Remembering The Life and Legacy of City Life/Vida Urbana Leader Mary Wright
By Steve Meacham
“I was born by the river in a little tent
Oh and just like the river I've been running ev'r since
It's been a long time, a long time coming
But I know a change gonna come, oh yes it will”
(“A Change Is Gonna Come”, Sam Cooke, Ben Sollee)
Listen to Mary's powerful rendition of this song here:
Mary Wright passed away on May 8, 2020. She played a leading role in the Housing Justice Organization City Life Vida Urbana. In our weekly mass meetings, she would often be called upon to sing this song by Sam Cooke. Although I heard her sing it countless times, it always brought tears.
The song symbolized her personal and movement for justice narratives. She moved from Selma, Alabama, where she witnessed the heart of the Black Liberation movement, to Boston.
I met her when she became involved with City Life. She started coming to our meetings when she and other tenants from her building received notices of a $1000 rent increase. Mary was an organizer, and she lost no time organizing those tenants to come to City Life. She led a multi-year struggle to defend her and her neighbors’ homes.
Mary wrote letters, held meetings, spoke to media, and led protest pickets. She helped arrange legal defense with the aid of the famous David Grossman, a lawyer at the Legal Services Center and later the Harvard Legal Aid Bureau. Mary ended up winning a 10-year collective bargaining agreement for all affected tenants that kept rent increases modest during that period.
During this fight, Mary became more and more active with City Life. She attended countless rallies for other tenant associations, spreading the gospel of solidarity. When the foreclosure crisis hit in 2007, she extended her understanding of solidarity to the flood of small owners who were flocking to City Life meetings. Mary was at many eviction blockades where members risked arrest to stop auctions and evictions.
Mary was fearless. At one City Council meeting where a huge gathering demanded some form of tenant protection, the vote went against us. Mary led the huge crowd in singing the Sam Cooke song as people slowly marched out the door, pledging to return.
When we had the ability, City Life hired her. For years over 100 people have been attending City Life’s weekly mass meetings. Mary was an emotional anchor there, singing, educating, giving testimony. She represented City Life at many events. Mary collaborated with Dave Grossman to talk at Harvard Law classes.
One memory all City Life members share is the relationship between Mary and Jim Brooks. They came into City Life together. They helped lead most Tuesday meetings. Jim was a wheelchair user (he passed four years ago), frequently chaining his wheelchair to the balustrade of a front porch to stop an eviction. They became close friends, bantering back and forth in front of our meetings to give courage and community to many isolated and fearful people. Jim would frequently ask Mary to sing the Sam Cooke song to accomplish that goal.

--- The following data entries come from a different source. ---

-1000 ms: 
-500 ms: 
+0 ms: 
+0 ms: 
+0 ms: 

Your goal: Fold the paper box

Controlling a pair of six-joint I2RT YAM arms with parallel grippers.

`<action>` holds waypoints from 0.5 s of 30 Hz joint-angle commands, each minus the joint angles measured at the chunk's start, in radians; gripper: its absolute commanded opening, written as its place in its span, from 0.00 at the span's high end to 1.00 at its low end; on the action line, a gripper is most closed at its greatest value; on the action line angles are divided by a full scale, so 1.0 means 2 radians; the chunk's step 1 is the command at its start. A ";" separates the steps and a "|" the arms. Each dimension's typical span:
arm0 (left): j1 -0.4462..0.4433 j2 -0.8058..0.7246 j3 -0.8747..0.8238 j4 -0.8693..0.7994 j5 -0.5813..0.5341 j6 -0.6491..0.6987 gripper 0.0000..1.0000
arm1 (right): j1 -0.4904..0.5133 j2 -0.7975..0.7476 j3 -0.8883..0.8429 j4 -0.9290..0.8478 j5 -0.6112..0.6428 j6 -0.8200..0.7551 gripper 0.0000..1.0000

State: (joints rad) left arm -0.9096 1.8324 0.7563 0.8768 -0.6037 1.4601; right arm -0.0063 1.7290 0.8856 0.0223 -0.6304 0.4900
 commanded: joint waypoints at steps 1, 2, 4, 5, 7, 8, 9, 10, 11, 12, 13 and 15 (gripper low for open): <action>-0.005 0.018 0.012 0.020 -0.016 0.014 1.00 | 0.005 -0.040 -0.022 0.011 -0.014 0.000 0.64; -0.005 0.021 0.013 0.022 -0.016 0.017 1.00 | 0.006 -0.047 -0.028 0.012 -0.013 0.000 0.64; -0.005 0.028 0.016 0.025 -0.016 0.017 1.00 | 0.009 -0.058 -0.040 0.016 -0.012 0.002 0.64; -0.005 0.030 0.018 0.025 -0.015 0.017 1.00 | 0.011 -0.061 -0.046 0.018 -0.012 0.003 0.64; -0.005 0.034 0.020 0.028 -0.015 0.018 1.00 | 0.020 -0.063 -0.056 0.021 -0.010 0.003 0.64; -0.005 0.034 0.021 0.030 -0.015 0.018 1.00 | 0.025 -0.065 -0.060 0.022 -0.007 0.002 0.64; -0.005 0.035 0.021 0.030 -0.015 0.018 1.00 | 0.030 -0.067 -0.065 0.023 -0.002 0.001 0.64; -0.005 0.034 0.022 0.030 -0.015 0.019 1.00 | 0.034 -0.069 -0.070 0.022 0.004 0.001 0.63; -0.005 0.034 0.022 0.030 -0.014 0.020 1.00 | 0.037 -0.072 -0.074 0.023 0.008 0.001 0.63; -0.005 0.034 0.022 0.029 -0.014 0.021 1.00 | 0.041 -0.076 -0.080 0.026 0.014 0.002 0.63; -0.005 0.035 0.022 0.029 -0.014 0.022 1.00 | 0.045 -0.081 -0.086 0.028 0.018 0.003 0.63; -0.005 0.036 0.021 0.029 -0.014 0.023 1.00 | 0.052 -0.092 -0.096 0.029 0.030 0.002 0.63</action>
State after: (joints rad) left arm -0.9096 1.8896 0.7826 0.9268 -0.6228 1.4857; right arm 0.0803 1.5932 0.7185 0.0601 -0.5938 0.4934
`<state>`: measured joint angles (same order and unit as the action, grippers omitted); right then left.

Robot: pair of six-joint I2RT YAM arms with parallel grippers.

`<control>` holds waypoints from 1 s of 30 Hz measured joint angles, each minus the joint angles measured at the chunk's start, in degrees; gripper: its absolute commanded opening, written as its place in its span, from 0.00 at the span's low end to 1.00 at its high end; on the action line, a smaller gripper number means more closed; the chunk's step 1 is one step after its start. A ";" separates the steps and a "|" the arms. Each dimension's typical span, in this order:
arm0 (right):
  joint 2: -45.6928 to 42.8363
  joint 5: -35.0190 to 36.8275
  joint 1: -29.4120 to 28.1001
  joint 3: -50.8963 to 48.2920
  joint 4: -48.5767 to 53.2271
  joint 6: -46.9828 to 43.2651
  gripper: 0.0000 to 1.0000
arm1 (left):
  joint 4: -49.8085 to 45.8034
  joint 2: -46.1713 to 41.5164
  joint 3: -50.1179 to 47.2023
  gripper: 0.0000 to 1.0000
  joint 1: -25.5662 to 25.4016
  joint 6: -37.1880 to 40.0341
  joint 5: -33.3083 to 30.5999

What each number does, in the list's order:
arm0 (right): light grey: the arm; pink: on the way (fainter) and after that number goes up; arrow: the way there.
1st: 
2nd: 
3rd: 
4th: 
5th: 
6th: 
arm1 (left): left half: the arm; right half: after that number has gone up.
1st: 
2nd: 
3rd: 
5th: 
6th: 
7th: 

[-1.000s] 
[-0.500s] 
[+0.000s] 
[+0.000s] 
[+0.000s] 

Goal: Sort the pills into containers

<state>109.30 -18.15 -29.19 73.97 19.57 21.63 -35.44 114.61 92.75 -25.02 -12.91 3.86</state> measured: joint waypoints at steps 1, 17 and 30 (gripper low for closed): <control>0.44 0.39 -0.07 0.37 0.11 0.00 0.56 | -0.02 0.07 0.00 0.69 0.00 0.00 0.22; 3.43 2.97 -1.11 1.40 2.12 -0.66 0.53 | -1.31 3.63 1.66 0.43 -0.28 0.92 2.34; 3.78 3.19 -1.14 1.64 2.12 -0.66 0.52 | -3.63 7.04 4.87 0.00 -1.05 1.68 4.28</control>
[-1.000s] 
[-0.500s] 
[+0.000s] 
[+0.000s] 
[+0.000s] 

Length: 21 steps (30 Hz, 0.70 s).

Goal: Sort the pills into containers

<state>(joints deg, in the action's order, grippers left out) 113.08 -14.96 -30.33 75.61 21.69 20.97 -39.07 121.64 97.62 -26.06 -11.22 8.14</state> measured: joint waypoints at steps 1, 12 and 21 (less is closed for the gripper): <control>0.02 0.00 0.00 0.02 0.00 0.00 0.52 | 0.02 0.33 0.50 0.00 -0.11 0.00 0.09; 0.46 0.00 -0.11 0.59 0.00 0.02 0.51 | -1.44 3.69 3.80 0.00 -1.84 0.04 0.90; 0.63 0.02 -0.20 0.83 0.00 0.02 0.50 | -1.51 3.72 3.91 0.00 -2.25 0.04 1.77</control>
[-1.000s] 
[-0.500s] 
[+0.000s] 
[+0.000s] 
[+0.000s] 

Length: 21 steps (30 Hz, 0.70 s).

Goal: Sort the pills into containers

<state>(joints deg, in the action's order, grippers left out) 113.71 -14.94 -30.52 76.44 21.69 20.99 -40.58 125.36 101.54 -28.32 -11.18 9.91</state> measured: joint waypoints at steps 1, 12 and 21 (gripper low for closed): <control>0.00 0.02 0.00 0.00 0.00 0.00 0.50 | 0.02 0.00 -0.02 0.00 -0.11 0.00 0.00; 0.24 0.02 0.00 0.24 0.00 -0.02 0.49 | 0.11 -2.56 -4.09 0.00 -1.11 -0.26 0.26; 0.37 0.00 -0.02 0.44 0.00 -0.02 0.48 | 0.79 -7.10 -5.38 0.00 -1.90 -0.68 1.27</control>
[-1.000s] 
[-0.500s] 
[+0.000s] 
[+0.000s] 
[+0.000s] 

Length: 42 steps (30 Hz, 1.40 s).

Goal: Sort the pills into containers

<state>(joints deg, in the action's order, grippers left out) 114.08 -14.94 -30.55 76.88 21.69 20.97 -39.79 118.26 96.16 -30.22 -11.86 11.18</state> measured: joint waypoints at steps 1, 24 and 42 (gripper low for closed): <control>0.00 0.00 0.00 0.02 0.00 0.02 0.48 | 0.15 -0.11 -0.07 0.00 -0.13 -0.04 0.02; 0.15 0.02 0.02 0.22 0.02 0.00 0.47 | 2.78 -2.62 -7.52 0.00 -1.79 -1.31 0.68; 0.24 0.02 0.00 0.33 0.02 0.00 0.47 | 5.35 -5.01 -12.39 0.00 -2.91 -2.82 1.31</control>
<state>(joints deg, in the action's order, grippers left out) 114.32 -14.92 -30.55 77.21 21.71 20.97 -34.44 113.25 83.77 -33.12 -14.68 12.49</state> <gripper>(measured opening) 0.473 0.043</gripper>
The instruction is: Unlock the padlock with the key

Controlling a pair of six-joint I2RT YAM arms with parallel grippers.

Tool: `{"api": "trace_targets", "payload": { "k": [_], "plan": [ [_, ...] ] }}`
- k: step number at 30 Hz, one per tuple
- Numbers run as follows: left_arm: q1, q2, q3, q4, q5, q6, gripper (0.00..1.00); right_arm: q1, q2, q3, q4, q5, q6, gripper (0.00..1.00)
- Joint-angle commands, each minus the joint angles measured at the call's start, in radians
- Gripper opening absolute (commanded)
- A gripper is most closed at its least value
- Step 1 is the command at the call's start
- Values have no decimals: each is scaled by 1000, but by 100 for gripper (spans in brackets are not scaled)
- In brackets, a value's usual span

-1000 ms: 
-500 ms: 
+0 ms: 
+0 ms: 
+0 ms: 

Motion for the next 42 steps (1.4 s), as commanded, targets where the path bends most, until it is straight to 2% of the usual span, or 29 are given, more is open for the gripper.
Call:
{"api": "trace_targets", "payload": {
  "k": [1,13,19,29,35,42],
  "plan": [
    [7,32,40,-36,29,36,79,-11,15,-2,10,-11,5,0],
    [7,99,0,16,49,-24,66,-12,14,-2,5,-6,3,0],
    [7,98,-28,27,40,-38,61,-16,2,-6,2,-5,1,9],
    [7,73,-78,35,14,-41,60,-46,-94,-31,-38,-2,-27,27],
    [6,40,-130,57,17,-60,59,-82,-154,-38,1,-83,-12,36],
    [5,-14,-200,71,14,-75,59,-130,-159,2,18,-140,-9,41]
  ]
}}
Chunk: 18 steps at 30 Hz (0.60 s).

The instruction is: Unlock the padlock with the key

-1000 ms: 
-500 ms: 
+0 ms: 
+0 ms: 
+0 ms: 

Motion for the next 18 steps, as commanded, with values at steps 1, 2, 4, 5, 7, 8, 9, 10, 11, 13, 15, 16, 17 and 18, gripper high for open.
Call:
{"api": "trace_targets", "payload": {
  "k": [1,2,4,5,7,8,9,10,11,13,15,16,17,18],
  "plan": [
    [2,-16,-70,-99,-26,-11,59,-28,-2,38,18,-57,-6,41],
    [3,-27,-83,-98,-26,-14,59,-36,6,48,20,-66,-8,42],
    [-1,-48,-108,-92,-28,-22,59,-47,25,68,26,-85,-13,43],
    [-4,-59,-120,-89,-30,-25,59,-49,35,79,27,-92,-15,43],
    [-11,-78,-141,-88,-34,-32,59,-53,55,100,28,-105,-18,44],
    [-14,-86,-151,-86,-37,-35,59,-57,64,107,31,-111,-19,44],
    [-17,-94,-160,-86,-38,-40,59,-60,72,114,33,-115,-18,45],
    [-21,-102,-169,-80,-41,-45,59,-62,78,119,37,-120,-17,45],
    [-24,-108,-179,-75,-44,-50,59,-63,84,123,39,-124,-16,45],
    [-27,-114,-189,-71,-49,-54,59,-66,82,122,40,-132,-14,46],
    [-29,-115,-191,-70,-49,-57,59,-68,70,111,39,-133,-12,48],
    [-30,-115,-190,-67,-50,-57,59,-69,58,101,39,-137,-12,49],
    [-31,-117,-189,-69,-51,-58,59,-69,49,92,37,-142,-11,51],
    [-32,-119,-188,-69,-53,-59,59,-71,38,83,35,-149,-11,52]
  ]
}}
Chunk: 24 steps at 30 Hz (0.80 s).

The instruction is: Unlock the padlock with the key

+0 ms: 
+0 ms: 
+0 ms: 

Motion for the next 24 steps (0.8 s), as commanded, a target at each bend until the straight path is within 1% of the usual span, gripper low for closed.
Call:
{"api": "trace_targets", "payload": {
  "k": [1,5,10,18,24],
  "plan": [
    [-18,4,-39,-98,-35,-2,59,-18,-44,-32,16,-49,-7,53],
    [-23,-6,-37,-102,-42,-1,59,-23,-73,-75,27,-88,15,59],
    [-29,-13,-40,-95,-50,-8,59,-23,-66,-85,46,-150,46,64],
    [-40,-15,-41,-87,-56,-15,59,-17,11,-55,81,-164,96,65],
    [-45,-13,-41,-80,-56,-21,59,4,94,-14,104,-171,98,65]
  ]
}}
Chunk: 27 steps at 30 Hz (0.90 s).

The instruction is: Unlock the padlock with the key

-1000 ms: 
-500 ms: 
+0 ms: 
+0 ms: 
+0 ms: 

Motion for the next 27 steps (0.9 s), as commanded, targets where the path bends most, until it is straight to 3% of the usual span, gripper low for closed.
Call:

Mary had a stroke just as City Life was renegotiating her collective bargaining agreement. She was placed in a nursing home, but continued to receive all kinds of visitors. Recently she tested positive for the Corona Virus and was taken at a much too early age of 76.
Mary was a deeply spiritual person. She was part of two churches. One was her beloved New Hope Baptist Church, where she was a long-time leader. The other was City Life, which has sometimes been called “housing church”.
Therefore it’s fitting to end with this (slightly amended) verse from the Sam Cooke song.
It's been too hard living, but I'm not afraid to die
'Cause I know there is someone, up there, beyond the sky
It's been a long, a long time coming
But I know a change gonna come, oh yes it will.